(EXERCISE) Only the lines below from the one that holds "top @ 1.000" through the one that holds "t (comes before" should appear in the answer, copied exactly, end lines included and pictures omitted.

(EXERCISE DATA)
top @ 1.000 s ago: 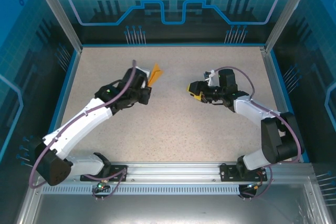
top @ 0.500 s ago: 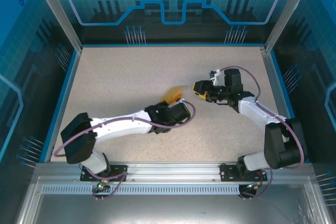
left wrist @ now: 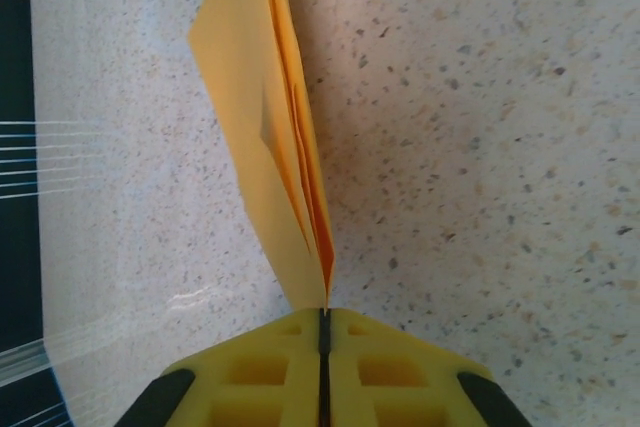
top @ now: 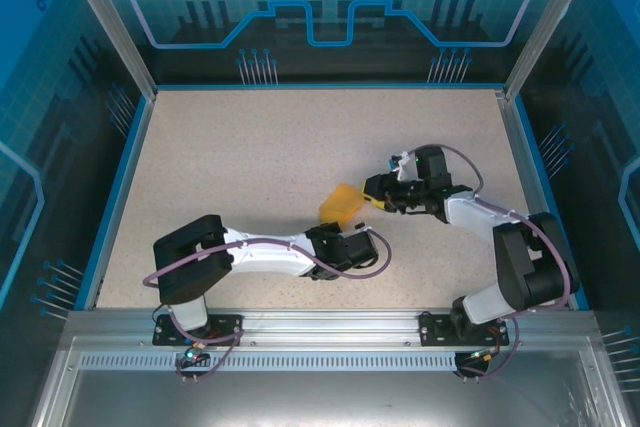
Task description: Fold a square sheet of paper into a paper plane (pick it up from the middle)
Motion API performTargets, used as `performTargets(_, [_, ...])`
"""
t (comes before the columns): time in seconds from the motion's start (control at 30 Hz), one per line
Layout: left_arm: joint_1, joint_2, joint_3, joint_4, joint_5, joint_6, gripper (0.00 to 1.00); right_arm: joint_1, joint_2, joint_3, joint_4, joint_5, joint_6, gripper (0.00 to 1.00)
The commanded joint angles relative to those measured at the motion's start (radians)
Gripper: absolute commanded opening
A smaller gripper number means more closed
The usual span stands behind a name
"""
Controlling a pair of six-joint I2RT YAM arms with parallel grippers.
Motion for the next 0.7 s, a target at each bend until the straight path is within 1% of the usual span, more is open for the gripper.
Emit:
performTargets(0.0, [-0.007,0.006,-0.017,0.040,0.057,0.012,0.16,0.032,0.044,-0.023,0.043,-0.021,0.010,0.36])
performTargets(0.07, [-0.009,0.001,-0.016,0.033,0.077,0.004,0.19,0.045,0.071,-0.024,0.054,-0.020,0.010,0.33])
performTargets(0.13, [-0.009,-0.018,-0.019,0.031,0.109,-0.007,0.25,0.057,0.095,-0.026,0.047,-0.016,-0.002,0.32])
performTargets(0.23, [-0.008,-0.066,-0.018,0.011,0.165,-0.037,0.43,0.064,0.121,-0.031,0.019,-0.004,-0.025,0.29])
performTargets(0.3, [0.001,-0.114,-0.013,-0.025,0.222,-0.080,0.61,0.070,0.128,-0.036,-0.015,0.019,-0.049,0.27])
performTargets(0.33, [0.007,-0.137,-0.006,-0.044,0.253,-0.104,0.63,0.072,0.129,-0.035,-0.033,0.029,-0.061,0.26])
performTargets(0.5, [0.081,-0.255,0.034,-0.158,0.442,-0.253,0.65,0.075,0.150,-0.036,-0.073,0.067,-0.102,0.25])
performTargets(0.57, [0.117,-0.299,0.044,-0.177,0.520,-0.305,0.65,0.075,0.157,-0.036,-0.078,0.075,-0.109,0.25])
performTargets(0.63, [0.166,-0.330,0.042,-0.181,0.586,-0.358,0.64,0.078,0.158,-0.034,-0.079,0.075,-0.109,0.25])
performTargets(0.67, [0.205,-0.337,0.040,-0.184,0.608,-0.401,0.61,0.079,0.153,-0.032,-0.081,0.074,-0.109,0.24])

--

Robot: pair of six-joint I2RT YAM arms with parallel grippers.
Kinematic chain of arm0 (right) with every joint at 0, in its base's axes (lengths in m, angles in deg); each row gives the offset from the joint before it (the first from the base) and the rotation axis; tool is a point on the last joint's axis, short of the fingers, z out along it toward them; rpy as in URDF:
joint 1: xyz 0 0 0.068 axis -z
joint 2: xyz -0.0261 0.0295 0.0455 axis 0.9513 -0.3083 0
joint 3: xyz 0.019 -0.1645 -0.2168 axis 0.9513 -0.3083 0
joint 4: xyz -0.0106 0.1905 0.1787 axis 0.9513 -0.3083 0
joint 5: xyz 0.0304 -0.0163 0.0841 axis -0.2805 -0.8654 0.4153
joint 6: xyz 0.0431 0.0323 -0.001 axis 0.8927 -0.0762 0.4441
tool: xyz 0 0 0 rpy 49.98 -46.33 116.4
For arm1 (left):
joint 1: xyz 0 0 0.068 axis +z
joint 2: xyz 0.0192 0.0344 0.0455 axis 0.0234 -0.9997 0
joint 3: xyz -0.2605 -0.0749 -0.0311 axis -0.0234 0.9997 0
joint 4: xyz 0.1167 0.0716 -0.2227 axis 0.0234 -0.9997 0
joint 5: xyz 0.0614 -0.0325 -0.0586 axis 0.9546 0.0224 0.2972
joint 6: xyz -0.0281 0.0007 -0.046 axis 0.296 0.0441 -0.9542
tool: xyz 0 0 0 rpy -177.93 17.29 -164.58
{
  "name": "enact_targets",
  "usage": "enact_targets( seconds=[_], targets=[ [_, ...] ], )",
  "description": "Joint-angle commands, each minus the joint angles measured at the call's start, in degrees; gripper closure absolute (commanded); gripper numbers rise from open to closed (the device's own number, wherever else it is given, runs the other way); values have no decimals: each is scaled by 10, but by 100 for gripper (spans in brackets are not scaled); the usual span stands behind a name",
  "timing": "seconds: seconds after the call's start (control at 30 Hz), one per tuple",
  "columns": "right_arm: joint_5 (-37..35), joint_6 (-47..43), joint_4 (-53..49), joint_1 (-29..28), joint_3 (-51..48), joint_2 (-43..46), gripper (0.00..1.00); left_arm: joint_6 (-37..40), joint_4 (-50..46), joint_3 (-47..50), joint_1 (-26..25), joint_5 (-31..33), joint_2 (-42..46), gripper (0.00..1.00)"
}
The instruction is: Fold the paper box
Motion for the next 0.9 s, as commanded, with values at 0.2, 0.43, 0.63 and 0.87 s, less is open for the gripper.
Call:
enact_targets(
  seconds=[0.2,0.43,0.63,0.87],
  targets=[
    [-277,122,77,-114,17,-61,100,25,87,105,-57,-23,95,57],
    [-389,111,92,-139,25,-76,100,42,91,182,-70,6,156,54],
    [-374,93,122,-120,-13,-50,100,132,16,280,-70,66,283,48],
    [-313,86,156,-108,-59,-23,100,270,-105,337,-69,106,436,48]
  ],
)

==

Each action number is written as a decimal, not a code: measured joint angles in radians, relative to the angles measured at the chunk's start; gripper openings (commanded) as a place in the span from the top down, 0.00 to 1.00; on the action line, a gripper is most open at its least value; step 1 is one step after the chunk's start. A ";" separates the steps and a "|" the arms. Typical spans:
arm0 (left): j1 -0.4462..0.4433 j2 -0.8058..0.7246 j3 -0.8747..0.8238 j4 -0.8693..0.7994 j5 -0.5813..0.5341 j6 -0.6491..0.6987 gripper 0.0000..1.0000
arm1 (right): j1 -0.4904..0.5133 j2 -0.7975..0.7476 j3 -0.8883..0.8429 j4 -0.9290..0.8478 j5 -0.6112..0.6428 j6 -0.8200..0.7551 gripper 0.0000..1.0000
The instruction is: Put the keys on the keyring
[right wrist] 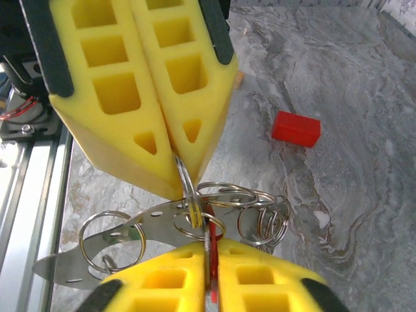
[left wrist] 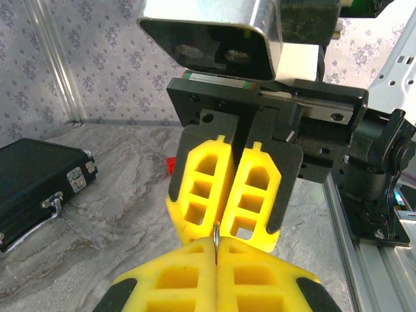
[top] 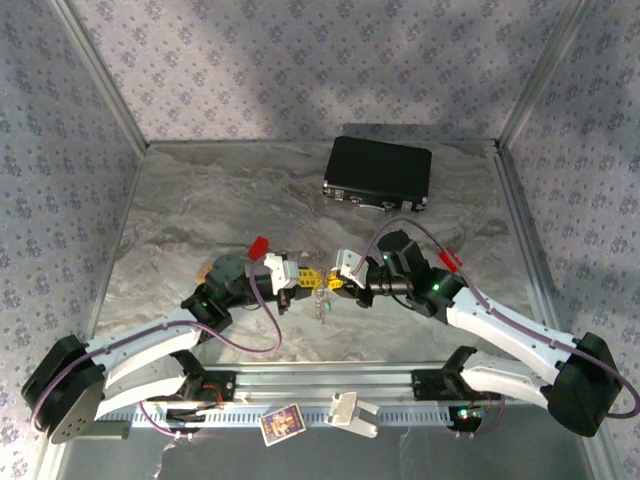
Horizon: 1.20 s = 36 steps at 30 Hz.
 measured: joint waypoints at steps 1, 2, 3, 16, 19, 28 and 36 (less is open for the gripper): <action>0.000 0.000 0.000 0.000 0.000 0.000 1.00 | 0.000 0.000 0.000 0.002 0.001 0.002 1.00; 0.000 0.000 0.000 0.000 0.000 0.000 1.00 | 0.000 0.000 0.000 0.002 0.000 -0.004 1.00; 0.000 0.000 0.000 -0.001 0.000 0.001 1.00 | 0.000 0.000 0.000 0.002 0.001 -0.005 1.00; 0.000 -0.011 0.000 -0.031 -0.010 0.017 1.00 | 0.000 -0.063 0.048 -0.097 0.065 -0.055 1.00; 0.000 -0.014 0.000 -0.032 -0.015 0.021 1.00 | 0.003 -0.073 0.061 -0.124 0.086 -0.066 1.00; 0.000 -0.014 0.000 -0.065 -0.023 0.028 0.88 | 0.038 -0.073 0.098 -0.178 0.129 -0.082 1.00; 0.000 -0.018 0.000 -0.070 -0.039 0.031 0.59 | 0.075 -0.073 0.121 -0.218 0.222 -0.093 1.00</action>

(EXERCISE RESPONSE)
top @ 1.000 s ago: 
top @ 0.500 s ago: 
left wrist @ now: 
top @ now: 
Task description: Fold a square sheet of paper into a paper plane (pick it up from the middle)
Motion API performTargets, used as `performTargets(_, [_, ...])`
"""
t (comes before the columns): time in seconds from the motion's start (control at 30 Hz), one per line

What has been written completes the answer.